• Task to carry out:
Retype the listing that follows, leaving nothing out.

** Opening Supplied data block **

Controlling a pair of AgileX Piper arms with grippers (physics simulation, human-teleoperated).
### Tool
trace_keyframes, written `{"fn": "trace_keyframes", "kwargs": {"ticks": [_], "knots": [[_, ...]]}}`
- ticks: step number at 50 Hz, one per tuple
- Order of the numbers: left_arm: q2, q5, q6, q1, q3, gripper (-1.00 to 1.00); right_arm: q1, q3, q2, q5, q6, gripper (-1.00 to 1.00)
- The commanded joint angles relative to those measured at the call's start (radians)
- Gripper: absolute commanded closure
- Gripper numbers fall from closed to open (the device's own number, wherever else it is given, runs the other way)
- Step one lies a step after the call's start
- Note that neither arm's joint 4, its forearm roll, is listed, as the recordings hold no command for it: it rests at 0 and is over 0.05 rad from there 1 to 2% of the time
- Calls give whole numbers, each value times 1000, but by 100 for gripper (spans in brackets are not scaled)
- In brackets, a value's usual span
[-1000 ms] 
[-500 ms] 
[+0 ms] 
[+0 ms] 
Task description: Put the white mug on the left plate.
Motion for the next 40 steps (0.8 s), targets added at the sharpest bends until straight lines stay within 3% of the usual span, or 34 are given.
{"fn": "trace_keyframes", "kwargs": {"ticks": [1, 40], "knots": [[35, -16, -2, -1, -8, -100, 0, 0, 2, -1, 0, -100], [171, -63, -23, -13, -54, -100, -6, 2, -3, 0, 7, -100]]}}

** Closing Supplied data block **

• Result for this task:
Controlling a pair of AgileX Piper arms with grippers (physics simulation, human-teleoperated).
### Tool
trace_keyframes, written `{"fn": "trace_keyframes", "kwargs": {"ticks": [_], "knots": [[_, ...]]}}`
- ticks: step number at 50 Hz, one per tuple
- Order of the numbers: left_arm: q2, q5, q6, q1, q3, gripper (-1.00 to 1.00); right_arm: q1, q3, q2, q5, q6, gripper (-1.00 to 1.00)
- The commanded joint angles relative to those measured at the call's start (radians)
- Gripper: absolute commanded closure
- Gripper numbers fall from closed to open (the device's own number, wherever else it is given, runs the other way)
- Step one lies a step after the call's start
- Note that neither arm's joint 4, its forearm roll, is listed, as the recordings hold no command for it: it rests at 0 and is over 0.05 rad from there 1 to 2% of the time
- Calls give whole numbers, each value times 1000, but by 100 for gripper (spans in brackets are not scaled)
- In brackets, a value's usual span
[-1000 ms] 
[-500 ms] 
[+0 ms] 
[+0 ms] 
Task description: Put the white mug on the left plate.
Motion for the next 40 steps (0.8 s), targets added at the sharpest bends until straight lines stay within 3% of the usual span, or 34 are given.
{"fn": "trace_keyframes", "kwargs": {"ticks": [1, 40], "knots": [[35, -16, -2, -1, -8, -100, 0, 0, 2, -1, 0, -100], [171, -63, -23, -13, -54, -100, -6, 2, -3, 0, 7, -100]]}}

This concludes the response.